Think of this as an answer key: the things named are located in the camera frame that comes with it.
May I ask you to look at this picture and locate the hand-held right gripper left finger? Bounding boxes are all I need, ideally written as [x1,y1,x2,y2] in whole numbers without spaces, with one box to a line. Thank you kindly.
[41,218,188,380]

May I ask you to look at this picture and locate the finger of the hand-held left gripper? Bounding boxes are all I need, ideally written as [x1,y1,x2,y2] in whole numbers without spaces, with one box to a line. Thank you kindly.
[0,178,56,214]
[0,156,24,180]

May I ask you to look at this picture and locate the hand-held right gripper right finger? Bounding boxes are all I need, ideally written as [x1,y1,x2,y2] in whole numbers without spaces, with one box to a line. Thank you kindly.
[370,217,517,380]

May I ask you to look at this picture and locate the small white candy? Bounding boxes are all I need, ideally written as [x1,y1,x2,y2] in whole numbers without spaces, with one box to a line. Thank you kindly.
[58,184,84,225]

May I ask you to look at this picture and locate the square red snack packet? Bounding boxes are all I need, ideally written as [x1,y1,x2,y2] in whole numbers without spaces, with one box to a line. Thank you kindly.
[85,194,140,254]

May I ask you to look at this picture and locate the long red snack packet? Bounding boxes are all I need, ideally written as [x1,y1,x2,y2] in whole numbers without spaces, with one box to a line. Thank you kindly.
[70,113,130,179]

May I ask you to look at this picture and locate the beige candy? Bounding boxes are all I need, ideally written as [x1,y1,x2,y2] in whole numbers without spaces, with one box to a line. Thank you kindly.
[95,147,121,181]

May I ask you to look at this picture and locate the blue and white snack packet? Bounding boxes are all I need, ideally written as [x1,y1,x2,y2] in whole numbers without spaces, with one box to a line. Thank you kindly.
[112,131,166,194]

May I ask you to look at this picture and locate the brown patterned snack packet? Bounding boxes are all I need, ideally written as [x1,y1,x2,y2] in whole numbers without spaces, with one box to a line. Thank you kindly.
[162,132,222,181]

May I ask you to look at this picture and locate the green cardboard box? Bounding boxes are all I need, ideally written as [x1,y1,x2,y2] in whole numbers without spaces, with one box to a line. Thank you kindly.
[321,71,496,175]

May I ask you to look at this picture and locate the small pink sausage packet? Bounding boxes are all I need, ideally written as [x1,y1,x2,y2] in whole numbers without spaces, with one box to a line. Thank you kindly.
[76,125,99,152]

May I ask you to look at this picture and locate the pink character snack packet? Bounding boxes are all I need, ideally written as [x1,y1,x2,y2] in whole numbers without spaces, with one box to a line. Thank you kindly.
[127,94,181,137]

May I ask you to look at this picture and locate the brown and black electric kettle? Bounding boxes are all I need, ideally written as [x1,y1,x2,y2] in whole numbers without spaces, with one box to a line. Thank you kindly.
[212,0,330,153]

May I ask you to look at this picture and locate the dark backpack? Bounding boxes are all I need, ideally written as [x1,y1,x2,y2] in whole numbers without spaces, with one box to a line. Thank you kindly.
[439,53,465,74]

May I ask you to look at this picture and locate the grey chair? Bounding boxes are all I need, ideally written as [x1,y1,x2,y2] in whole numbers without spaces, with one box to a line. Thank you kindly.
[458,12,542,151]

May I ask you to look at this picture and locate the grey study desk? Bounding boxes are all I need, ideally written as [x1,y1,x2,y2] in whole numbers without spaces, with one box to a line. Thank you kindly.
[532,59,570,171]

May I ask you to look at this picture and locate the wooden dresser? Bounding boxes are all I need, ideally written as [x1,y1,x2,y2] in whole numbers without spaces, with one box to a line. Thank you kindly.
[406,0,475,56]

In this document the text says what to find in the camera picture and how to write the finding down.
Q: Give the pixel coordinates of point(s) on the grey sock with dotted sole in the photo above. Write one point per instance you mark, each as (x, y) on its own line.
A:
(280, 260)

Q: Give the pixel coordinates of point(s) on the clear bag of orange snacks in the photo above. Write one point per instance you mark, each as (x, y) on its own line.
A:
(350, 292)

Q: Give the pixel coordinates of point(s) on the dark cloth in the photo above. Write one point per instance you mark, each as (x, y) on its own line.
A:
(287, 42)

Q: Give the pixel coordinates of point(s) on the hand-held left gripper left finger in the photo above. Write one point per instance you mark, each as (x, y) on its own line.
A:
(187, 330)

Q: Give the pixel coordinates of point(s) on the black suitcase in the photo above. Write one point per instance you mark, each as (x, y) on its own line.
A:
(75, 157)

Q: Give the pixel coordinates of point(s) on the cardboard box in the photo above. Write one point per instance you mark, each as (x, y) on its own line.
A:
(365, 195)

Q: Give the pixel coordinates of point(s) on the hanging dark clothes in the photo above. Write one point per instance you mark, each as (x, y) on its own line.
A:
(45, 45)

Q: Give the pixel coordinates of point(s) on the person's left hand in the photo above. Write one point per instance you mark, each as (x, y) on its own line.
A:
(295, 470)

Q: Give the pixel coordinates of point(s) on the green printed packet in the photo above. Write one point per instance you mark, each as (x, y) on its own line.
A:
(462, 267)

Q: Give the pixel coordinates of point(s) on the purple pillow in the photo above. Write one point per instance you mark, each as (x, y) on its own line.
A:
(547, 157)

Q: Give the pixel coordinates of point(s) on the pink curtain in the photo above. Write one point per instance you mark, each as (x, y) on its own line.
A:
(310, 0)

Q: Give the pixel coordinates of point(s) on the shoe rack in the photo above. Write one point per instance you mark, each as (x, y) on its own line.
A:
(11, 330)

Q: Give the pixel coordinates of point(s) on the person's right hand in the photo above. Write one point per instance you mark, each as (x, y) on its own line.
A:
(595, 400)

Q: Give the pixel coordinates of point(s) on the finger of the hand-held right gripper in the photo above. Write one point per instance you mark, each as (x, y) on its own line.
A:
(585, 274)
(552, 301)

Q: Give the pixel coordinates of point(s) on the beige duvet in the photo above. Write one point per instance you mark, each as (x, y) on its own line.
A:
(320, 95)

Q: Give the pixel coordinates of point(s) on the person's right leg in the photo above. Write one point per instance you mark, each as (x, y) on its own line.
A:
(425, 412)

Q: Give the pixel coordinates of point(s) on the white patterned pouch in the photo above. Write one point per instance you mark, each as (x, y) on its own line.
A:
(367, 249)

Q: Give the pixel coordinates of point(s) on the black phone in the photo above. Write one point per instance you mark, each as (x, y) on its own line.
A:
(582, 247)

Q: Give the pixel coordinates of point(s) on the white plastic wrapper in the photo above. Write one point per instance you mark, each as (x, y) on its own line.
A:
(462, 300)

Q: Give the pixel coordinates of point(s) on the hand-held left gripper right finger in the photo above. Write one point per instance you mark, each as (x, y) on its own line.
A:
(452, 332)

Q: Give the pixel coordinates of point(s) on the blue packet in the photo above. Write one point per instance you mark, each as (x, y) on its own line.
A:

### Directions
Every record, restated word for word, should make up your reply.

### Written answer
Think of this as an answer key: the things named are located in the camera frame that comes with it.
May I ask you to look at this picture and locate the hand-held right gripper left finger? Bounding boxes are all I need, ideally written as [x1,y1,x2,y2] in whole numbers without spaces, with one box to a line. Thank you kindly.
[41,218,188,380]

May I ask you to look at this picture and locate the finger of the hand-held left gripper? Bounding boxes are all I need, ideally written as [x1,y1,x2,y2] in whole numbers without spaces, with one box to a line. Thank you kindly.
[0,178,56,214]
[0,156,24,180]

May I ask you to look at this picture and locate the hand-held right gripper right finger? Bounding boxes are all I need, ideally written as [x1,y1,x2,y2] in whole numbers without spaces, with one box to a line. Thank you kindly.
[370,217,517,380]

May I ask you to look at this picture and locate the small white candy? Bounding boxes are all I need, ideally written as [x1,y1,x2,y2] in whole numbers without spaces, with one box to a line. Thank you kindly.
[58,184,84,225]

May I ask you to look at this picture and locate the square red snack packet? Bounding boxes are all I need, ideally written as [x1,y1,x2,y2] in whole numbers without spaces, with one box to a line. Thank you kindly.
[85,194,140,254]

May I ask you to look at this picture and locate the long red snack packet? Bounding boxes are all I need, ideally written as [x1,y1,x2,y2] in whole numbers without spaces, with one box to a line. Thank you kindly.
[70,113,130,179]

May I ask you to look at this picture and locate the beige candy? Bounding boxes are all I need, ideally written as [x1,y1,x2,y2] in whole numbers without spaces, with one box to a line. Thank you kindly.
[95,147,121,181]

May I ask you to look at this picture and locate the blue and white snack packet? Bounding boxes are all I need, ideally written as [x1,y1,x2,y2] in whole numbers without spaces, with one box to a line. Thank you kindly.
[112,131,166,194]

May I ask you to look at this picture and locate the brown patterned snack packet? Bounding boxes are all I need, ideally written as [x1,y1,x2,y2] in whole numbers without spaces, with one box to a line. Thank you kindly.
[162,132,222,181]

May I ask you to look at this picture and locate the green cardboard box? Bounding boxes are all I need, ideally written as [x1,y1,x2,y2] in whole numbers without spaces, with one box to a line. Thank you kindly.
[321,71,496,175]

May I ask you to look at this picture and locate the small pink sausage packet? Bounding boxes are all I need, ideally written as [x1,y1,x2,y2] in whole numbers without spaces, with one box to a line. Thank you kindly.
[76,125,99,152]

May I ask you to look at this picture and locate the pink character snack packet? Bounding boxes are all I need, ideally written as [x1,y1,x2,y2] in whole numbers without spaces, with one box to a line. Thank you kindly.
[127,94,181,137]

May I ask you to look at this picture and locate the brown and black electric kettle? Bounding boxes are all I need, ideally written as [x1,y1,x2,y2] in whole numbers without spaces, with one box to a line. Thank you kindly.
[212,0,330,153]

May I ask you to look at this picture and locate the dark backpack? Bounding boxes are all I need, ideally written as [x1,y1,x2,y2] in whole numbers without spaces, with one box to a line. Thank you kindly.
[439,53,465,74]

May I ask you to look at this picture and locate the grey chair? Bounding boxes are all I need, ideally written as [x1,y1,x2,y2] in whole numbers without spaces, with one box to a line. Thank you kindly.
[458,12,542,151]

May I ask you to look at this picture and locate the grey study desk? Bounding boxes are all I need, ideally written as [x1,y1,x2,y2] in whole numbers without spaces, with one box to a line. Thank you kindly.
[532,59,570,171]

May I ask you to look at this picture and locate the wooden dresser? Bounding boxes are all I need, ideally written as [x1,y1,x2,y2] in whole numbers without spaces, with one box to a line. Thank you kindly.
[406,0,475,56]

In this document the text says what to find in the camera picture and how to write the finding down.
Q: Give the pixel coordinates of point(s) on the grey sock with dotted sole in the photo above. Write one point per instance you mark, each as (x, y) on its own line.
A:
(280, 260)

Q: Give the pixel coordinates of point(s) on the clear bag of orange snacks in the photo above. Write one point per instance you mark, each as (x, y) on its own line.
A:
(350, 292)

Q: Give the pixel coordinates of point(s) on the dark cloth in the photo above. Write one point per instance you mark, each as (x, y) on its own line.
A:
(287, 42)

Q: Give the pixel coordinates of point(s) on the hand-held left gripper left finger in the photo above. Write one point per instance you mark, each as (x, y) on its own line.
A:
(187, 330)

Q: Give the pixel coordinates of point(s) on the black suitcase in the photo above. Write one point per instance you mark, each as (x, y) on its own line.
A:
(75, 157)

Q: Give the pixel coordinates of point(s) on the cardboard box in the photo above. Write one point per instance you mark, each as (x, y) on its own line.
A:
(365, 195)

Q: Give the pixel coordinates of point(s) on the hanging dark clothes in the photo above. Write one point per instance you mark, each as (x, y) on its own line.
A:
(45, 45)

Q: Give the pixel coordinates of point(s) on the person's left hand in the photo above. Write one point per instance you mark, each as (x, y) on its own line.
A:
(295, 470)

Q: Give the pixel coordinates of point(s) on the green printed packet in the photo above. Write one point per instance you mark, each as (x, y) on its own line.
A:
(462, 267)

Q: Give the pixel coordinates of point(s) on the purple pillow in the photo above. Write one point per instance you mark, each as (x, y) on its own line.
A:
(547, 157)

Q: Give the pixel coordinates of point(s) on the pink curtain in the photo above. Write one point per instance you mark, each as (x, y) on its own line.
A:
(310, 0)

Q: Give the pixel coordinates of point(s) on the shoe rack in the photo above. Write one point per instance you mark, each as (x, y) on its own line.
A:
(11, 330)

Q: Give the pixel coordinates of point(s) on the person's right hand in the photo above. Write one point per instance you mark, each as (x, y) on its own line.
A:
(595, 400)

Q: Give the pixel coordinates of point(s) on the finger of the hand-held right gripper in the photo above. Write one point per instance you mark, each as (x, y) on its own line.
A:
(585, 274)
(552, 301)

Q: Give the pixel coordinates of point(s) on the beige duvet in the photo above. Write one point per instance you mark, each as (x, y) on its own line.
A:
(320, 95)

Q: Give the pixel coordinates of point(s) on the person's right leg in the photo above. Write one point per instance you mark, each as (x, y) on its own line.
A:
(425, 412)

Q: Give the pixel coordinates of point(s) on the white patterned pouch in the photo above. Write one point per instance you mark, each as (x, y) on its own line.
A:
(367, 249)

Q: Give the pixel coordinates of point(s) on the black phone in the photo above. Write one point per instance you mark, each as (x, y) on its own line.
A:
(582, 247)

Q: Give the pixel coordinates of point(s) on the white plastic wrapper in the photo above. Write one point per instance you mark, each as (x, y) on its own line.
A:
(462, 300)

Q: Give the pixel coordinates of point(s) on the hand-held left gripper right finger in the photo above. Write one point per instance you mark, each as (x, y) on its own line.
A:
(452, 332)

Q: Give the pixel coordinates of point(s) on the blue packet in the photo above. Write one point per instance you mark, each as (x, y) on its own line.
A:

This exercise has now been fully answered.